A federal appeals court struck down a Maryland law forbidding companies from listing a state tax on digital advertising on customers’ receipts.
The tax targets large companies such as Amazon.com, Meta, and Alphabet. The state imposes levies on a sliding scale based on the businesses’ global revenue. Lawmakers previously said the tax could raise $250 million per year. The U.S. Chamber of Commerce, NetChoice, and the Computer and Communications Industry Association filed suit, alleging that the law was an assault on digital advertising.
A federal district court rejected the challengers’ argument that the law violated the companies’ First Amendment free speech rights.
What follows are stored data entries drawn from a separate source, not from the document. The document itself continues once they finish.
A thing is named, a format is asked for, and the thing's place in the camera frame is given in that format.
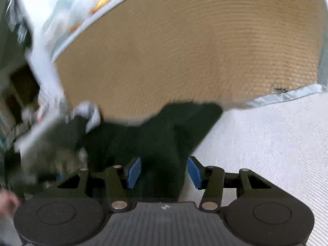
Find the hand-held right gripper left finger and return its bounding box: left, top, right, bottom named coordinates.
left=54, top=156, right=142, bottom=210

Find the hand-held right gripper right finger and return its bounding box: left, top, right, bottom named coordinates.
left=187, top=156, right=272, bottom=211

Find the black jersey t-shirt white print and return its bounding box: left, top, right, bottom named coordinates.
left=82, top=102, right=224, bottom=203

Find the person's left hand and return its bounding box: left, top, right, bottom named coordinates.
left=0, top=192, right=21, bottom=220

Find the grey tabby cat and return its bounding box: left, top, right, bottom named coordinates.
left=20, top=143, right=89, bottom=182

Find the black folded garment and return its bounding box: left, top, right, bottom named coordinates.
left=36, top=115, right=88, bottom=149

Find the light grey garment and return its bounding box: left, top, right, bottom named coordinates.
left=65, top=102, right=101, bottom=134

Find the tan woven mattress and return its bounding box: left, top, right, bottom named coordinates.
left=52, top=0, right=326, bottom=126

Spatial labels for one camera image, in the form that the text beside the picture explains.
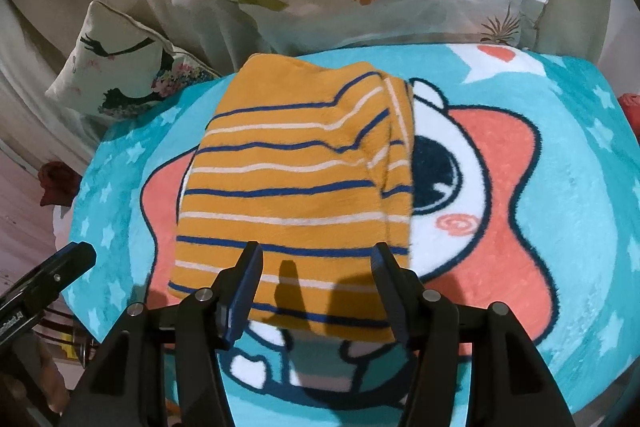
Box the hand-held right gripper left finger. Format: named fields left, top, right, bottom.
left=57, top=241, right=264, bottom=427

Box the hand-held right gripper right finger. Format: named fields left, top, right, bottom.
left=370, top=242, right=578, bottom=427

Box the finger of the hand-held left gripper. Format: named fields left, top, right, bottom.
left=0, top=242, right=97, bottom=310

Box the orange striped small garment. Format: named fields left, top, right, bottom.
left=167, top=53, right=416, bottom=344

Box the pink bed sheet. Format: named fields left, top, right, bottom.
left=0, top=142, right=76, bottom=288

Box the red cloth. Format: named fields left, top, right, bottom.
left=617, top=92, right=640, bottom=130
left=37, top=161, right=83, bottom=206

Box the turquoise star print blanket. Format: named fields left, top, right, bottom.
left=52, top=42, right=640, bottom=423

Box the white printed cushion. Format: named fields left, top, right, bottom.
left=44, top=0, right=223, bottom=124

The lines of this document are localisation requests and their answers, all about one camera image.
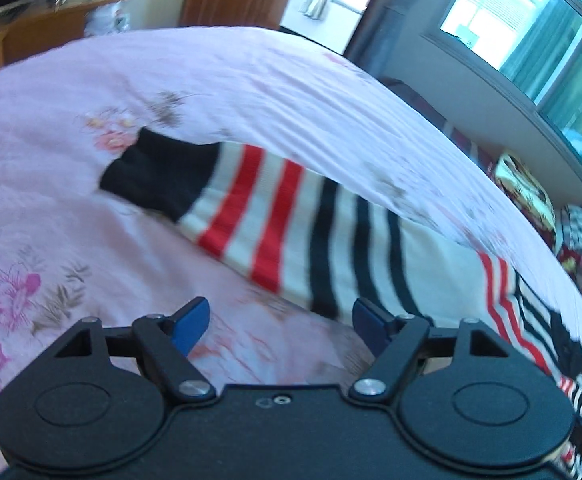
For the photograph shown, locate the colourful patterned pillow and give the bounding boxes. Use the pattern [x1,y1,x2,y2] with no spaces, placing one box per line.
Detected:
[492,152,558,252]

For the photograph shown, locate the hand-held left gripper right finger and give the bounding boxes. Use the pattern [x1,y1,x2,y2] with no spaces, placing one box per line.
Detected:
[348,297,518,402]

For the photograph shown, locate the large glass window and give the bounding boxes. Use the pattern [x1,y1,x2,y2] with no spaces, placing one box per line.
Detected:
[438,0,582,156]

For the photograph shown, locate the red black white striped sweater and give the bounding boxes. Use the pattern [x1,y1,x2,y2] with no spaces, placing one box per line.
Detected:
[98,127,582,480]

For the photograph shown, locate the teal curtain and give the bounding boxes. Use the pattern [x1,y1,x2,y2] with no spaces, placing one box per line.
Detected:
[498,0,582,116]

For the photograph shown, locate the pink floral bedspread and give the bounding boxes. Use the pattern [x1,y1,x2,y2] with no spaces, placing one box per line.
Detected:
[0,25,582,480]

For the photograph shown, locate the white plastic bag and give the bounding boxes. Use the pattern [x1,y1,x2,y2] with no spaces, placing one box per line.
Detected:
[85,0,132,37]

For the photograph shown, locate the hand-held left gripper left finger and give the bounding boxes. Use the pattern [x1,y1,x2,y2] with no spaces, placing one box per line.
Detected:
[46,296,218,404]

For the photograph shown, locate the blue-grey curtain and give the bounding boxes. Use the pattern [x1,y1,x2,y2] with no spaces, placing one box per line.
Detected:
[345,0,424,81]

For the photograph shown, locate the wooden desk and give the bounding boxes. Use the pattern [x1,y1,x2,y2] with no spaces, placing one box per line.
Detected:
[0,0,136,82]

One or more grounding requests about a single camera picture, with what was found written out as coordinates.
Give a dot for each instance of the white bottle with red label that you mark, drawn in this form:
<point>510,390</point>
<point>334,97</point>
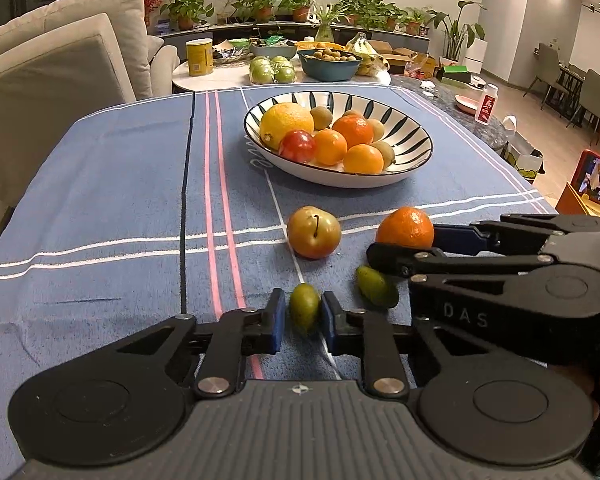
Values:
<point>486,107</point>

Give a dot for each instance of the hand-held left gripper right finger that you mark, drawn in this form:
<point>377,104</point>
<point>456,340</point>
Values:
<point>329,322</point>

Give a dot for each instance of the dark television cabinet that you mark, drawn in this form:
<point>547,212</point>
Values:
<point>205,35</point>

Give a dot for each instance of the phone in red case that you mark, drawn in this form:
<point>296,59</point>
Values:
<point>597,182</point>

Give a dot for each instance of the teal container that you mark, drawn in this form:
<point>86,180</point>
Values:
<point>272,52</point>

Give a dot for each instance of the white printed paper bag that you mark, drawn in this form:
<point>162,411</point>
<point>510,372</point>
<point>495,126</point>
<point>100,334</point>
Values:
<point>522,152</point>

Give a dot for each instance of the beige sofa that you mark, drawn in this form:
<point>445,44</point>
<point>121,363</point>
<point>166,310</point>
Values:
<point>40,90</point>

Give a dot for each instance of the green box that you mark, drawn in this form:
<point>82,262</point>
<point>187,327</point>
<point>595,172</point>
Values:
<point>455,73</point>

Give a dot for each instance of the tall leafy floor plant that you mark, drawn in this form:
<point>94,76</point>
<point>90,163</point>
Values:
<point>452,30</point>

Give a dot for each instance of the pink dish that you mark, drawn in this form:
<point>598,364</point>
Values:
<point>465,104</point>

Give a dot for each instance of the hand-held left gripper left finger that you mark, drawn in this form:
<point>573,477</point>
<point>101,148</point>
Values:
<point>277,322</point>

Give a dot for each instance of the white robot vacuum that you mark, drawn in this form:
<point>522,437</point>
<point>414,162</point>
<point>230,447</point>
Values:
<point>477,80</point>

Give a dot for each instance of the dark snack packets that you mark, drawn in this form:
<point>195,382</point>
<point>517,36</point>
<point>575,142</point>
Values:
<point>230,54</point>

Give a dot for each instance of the yellow can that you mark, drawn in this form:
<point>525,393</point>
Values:
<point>200,57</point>

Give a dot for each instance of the row of potted green plants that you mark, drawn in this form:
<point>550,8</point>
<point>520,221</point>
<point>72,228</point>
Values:
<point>185,7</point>

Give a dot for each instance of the blue bowl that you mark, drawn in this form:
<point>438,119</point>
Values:
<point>330,71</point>

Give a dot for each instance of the white bowl with dark stripes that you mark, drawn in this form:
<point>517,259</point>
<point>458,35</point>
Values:
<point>320,172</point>

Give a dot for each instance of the yellow red apple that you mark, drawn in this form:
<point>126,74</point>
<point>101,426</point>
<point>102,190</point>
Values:
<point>310,235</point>

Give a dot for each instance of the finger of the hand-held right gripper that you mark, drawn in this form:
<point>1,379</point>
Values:
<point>455,265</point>
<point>455,240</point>

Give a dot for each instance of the glass vase with green plant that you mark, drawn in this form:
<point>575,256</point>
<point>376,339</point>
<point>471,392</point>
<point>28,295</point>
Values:
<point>324,32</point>

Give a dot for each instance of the dark marble table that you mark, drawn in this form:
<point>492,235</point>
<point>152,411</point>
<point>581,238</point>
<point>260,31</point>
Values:
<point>460,127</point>

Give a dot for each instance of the dark dining table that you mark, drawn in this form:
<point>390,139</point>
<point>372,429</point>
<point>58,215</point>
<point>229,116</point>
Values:
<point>572,77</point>

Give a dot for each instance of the white air purifier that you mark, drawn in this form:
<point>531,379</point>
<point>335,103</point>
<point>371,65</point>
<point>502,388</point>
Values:
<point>476,55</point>

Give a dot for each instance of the blue striped tablecloth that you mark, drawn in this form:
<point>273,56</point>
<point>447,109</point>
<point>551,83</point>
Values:
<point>105,210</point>

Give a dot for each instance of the brown cardboard box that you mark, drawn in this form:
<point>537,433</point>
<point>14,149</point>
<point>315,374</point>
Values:
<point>380,47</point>
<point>426,64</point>
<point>405,53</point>

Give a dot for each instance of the pile of brown longans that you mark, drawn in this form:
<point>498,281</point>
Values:
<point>330,54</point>

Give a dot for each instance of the yellow basket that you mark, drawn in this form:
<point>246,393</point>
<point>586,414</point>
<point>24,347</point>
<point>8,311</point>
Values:
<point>307,46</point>

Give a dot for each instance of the large yellow grapefruit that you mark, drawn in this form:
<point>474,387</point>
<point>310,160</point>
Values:
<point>286,125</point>

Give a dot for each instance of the green olive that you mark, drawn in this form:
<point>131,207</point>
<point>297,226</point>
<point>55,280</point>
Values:
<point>377,287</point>
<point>304,310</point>

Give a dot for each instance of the white round coffee table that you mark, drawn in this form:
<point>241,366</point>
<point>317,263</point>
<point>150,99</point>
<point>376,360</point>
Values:
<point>220,77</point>

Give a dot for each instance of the bunch of bananas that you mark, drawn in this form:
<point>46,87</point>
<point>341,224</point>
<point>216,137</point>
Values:
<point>365,47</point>

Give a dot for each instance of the pack of green apples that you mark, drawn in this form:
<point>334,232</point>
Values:
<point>272,71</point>

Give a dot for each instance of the green dish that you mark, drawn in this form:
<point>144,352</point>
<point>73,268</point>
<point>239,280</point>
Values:
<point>238,43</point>

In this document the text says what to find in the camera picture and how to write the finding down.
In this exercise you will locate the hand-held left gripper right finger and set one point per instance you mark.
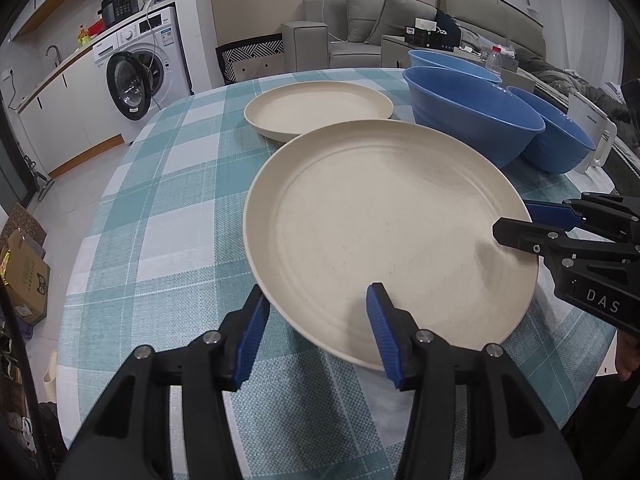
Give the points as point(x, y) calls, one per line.
point(385, 330)

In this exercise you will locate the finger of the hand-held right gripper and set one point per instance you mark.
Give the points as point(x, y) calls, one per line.
point(520, 235)
point(550, 212)

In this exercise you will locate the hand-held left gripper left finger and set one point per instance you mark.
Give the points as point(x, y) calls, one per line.
point(252, 335)

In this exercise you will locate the blue bowl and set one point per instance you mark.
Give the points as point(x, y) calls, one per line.
point(465, 115)
point(560, 135)
point(450, 60)

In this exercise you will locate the cream plate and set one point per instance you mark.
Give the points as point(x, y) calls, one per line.
point(320, 110)
point(375, 220)

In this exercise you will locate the person's right hand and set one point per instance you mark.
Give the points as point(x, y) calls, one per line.
point(629, 357)

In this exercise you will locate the white electric kettle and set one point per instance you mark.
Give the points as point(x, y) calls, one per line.
point(590, 120)

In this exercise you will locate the grey blanket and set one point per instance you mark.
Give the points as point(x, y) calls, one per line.
point(555, 77)

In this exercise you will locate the plastic water bottle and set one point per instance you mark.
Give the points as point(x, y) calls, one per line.
point(494, 62)

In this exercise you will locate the beige slipper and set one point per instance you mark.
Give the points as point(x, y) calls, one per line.
point(50, 375)

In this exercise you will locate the black box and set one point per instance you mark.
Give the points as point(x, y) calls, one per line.
point(425, 37)

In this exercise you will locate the navy cushion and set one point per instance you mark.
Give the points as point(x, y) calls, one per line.
point(447, 22)

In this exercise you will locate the white box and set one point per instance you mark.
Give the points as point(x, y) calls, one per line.
point(425, 23)

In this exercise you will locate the brown cardboard box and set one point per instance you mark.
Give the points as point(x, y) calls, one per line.
point(27, 280)

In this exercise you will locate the grey cushion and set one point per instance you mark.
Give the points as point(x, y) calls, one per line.
point(360, 15)
point(405, 17)

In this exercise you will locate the patterned cardboard box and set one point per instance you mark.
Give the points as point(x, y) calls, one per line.
point(22, 222)

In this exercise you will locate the white kitchen cabinet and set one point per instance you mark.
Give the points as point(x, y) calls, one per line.
point(75, 110)

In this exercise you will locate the grey sofa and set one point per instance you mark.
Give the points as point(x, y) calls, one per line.
point(305, 45)

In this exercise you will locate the white washing machine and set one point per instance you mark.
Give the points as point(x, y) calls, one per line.
point(160, 45)

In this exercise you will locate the yellow bottle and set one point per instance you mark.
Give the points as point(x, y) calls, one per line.
point(84, 39)

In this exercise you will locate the red box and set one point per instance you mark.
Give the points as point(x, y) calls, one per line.
point(97, 27)

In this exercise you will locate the kitchen faucet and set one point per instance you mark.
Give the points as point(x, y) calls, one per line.
point(52, 52)

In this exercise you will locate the black pressure cooker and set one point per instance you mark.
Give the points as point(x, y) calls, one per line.
point(120, 7)

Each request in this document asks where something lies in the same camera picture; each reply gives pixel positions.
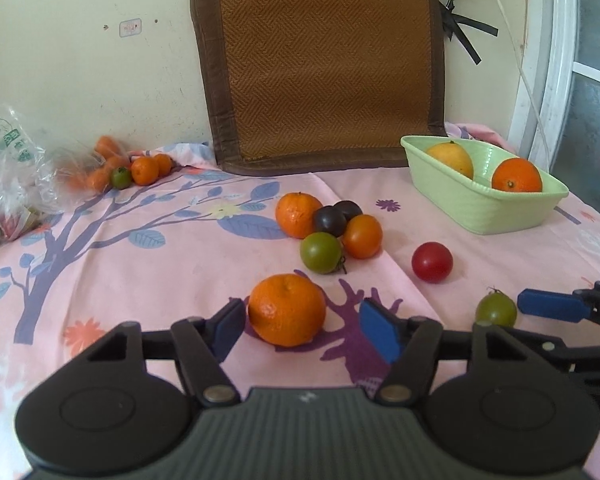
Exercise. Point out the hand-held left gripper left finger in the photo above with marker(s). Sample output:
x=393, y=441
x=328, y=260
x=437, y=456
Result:
x=227, y=327

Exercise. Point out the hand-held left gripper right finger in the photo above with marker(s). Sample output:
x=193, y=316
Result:
x=380, y=330

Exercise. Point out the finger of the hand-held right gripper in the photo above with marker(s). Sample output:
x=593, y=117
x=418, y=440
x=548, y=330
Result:
x=555, y=350
x=550, y=304

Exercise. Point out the large mandarin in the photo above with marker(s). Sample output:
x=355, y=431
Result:
x=287, y=310

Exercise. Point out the red tomato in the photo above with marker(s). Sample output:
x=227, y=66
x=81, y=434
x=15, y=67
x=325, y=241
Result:
x=432, y=262

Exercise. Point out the orange tomato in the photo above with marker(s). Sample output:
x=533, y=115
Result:
x=363, y=237

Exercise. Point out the light green plastic basin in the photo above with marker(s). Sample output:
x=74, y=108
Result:
x=480, y=210

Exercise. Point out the dark purple tomato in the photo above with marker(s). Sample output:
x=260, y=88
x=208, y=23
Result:
x=350, y=208
x=329, y=221

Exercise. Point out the pink printed tablecloth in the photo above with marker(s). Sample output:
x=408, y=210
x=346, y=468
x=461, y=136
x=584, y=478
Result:
x=130, y=285

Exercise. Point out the large orange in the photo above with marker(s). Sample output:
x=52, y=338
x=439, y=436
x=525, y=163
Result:
x=517, y=175

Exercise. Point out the yellow orange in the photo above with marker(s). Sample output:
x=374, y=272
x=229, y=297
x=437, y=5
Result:
x=450, y=159

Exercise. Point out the pile of small mandarins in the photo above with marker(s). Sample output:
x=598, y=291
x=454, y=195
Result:
x=145, y=170

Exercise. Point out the small green tomato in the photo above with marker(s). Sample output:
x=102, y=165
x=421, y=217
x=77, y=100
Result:
x=121, y=178

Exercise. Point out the white framed glass door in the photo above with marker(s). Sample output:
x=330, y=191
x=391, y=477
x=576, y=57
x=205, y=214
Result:
x=555, y=85

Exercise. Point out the clear plastic bag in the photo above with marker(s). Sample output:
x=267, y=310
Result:
x=15, y=170

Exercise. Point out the brown woven seat cushion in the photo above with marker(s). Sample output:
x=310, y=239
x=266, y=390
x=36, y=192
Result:
x=320, y=65

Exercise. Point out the black tape cross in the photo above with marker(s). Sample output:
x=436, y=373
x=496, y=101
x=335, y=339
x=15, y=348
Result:
x=462, y=27

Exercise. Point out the white wall sticker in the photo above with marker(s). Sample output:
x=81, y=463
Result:
x=130, y=27

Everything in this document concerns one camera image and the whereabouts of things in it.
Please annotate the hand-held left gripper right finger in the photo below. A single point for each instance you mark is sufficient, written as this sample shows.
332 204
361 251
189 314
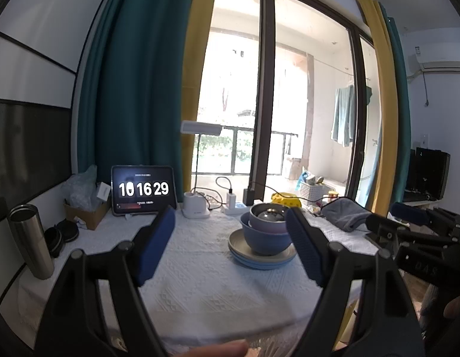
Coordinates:
304 245

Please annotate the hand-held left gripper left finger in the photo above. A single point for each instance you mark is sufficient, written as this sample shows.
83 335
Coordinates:
155 245

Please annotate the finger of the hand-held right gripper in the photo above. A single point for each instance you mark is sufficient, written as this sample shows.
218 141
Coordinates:
382 227
408 212

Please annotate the pale blue plate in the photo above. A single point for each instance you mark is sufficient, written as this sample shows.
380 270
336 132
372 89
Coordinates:
263 266

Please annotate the pink steel-lined bowl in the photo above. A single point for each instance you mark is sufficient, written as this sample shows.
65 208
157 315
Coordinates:
258 225

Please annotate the cream plate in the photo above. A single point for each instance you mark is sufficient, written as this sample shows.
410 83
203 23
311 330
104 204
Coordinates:
237 245

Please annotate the person's right hand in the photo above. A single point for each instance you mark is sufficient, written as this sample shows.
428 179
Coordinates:
458 306

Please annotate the person's left hand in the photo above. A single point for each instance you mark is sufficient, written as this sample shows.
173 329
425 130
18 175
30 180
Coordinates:
219 350

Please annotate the grey towel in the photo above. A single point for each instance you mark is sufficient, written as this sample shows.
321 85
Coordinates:
345 214

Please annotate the black monitor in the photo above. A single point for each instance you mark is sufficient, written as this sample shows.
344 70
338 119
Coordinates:
431 171

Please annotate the yellow packet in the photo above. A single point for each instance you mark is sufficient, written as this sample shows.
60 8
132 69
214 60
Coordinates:
285 199

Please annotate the white woven basket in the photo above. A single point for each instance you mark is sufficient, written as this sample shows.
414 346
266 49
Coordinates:
312 193

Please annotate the white desk lamp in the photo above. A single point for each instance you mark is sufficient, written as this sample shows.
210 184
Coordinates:
195 206

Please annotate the tablet with clock display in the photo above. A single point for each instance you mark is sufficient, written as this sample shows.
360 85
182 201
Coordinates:
144 189

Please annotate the white textured tablecloth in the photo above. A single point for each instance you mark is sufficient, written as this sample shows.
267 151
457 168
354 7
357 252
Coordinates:
215 286

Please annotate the black power bank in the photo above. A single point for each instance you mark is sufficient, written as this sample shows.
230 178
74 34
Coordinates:
248 198

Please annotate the small white box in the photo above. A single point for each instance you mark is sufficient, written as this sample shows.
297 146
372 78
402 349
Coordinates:
103 192

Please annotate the crumpled white wrapper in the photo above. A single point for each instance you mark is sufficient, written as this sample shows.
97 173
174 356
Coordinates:
81 222

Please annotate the white charger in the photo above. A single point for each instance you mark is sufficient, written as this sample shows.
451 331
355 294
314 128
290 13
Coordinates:
231 200

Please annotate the teal curtain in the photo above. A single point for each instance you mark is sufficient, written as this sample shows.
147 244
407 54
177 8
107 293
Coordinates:
140 81
401 119

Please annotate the clear plastic bag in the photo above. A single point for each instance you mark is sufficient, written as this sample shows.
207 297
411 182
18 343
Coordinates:
79 189

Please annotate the teal hanging towel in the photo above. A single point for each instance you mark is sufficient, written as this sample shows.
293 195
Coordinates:
343 119

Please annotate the stainless steel tumbler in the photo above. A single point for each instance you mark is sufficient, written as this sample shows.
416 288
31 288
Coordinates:
31 245

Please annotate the yellow curtain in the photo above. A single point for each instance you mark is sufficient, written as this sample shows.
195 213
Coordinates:
200 63
382 81

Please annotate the white air conditioner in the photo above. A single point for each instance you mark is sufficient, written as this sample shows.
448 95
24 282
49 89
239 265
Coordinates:
438 57

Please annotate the white wall outlet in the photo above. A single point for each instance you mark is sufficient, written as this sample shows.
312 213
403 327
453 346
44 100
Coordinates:
423 140

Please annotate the dark sliding door frame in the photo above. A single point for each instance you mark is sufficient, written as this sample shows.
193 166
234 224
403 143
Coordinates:
265 81

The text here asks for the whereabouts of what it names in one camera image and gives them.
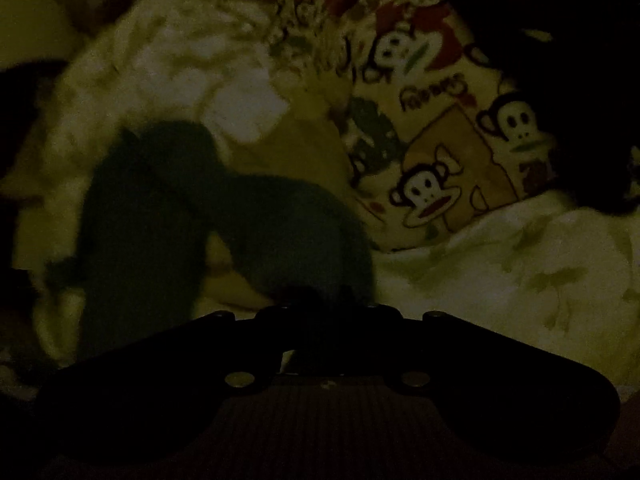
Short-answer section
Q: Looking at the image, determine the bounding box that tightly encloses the dark teal small garment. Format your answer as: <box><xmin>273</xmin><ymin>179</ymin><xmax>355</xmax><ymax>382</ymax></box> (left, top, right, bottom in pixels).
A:
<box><xmin>47</xmin><ymin>120</ymin><xmax>377</xmax><ymax>361</ymax></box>

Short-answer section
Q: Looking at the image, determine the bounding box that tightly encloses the yellow bed sheet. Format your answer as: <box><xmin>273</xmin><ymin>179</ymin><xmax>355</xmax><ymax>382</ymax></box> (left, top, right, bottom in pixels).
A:
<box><xmin>0</xmin><ymin>0</ymin><xmax>351</xmax><ymax>311</ymax></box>

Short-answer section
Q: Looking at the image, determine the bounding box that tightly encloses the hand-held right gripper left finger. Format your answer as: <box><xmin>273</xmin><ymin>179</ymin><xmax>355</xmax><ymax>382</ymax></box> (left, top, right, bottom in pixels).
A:
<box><xmin>64</xmin><ymin>287</ymin><xmax>321</xmax><ymax>392</ymax></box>

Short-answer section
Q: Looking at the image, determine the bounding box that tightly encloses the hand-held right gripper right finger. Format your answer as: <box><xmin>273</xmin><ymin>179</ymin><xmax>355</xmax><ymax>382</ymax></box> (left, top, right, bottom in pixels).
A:
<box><xmin>320</xmin><ymin>287</ymin><xmax>602</xmax><ymax>392</ymax></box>

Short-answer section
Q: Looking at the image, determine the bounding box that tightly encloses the dark cloth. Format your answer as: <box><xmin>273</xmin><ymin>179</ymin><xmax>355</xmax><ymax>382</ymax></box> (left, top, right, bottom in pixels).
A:
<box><xmin>440</xmin><ymin>0</ymin><xmax>640</xmax><ymax>218</ymax></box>

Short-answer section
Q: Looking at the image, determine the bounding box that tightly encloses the monkey print blanket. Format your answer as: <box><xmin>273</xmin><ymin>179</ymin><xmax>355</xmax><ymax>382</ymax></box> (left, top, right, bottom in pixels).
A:
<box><xmin>267</xmin><ymin>0</ymin><xmax>568</xmax><ymax>252</ymax></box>

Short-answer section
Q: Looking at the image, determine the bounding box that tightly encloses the pale floral quilt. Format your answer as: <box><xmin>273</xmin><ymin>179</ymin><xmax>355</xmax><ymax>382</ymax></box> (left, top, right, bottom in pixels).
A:
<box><xmin>15</xmin><ymin>0</ymin><xmax>640</xmax><ymax>391</ymax></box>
The 2021 Maryland law provides that “companies that make money advertising on the internet must not only pay the tax but avoid telling their customers how it affects pricing: No line items, no surcharges, no fees,” Circuit Judge Julius Richardson wrote in the panel’s opinion.
This means that if companies opt to pass on the cost of the tax to their customers, they are not allowed to advise customers why prices have risen, which means Maryland is insulated from political accountability, the opinion said. The state law also forbids a company that receives gross revenues from digital advertising services in the state from directly passing on the costs of the tax to a customer.
Describing the tax as “unusual,” the opinion said it applies solely to companies in a single business sector and only to those that generate a minimum of $100 million in global annual gross revenues.
Noting that “complaining about taxes remains a grand American political tradition,” the opinion said several trade associations sued over the law, alleging that it violates their First Amendment right to free speech.
The law “prevents companies from describing the tax in the one setting where the consumer is guaranteed to look: the invoice,” the opinion said. “Keeping out of hot water with voters is not among the interests that can justify a speech ban.”
“Criticizing the government—for taxes or anything else—is important discourse in a democratic society. The First Amendment forbids Maryland to suppress it,” the opinion said.
Other states have considered instituting a tax similar to Maryland’s, but none have done so.
Maryland has collected about $90 million per year from the tax, falling short of the state’s expectations. If the lawsuits against the tax succeed, the money will have to be refunded.
Maryland could still appeal the new ruling to the U.S. Supreme Court.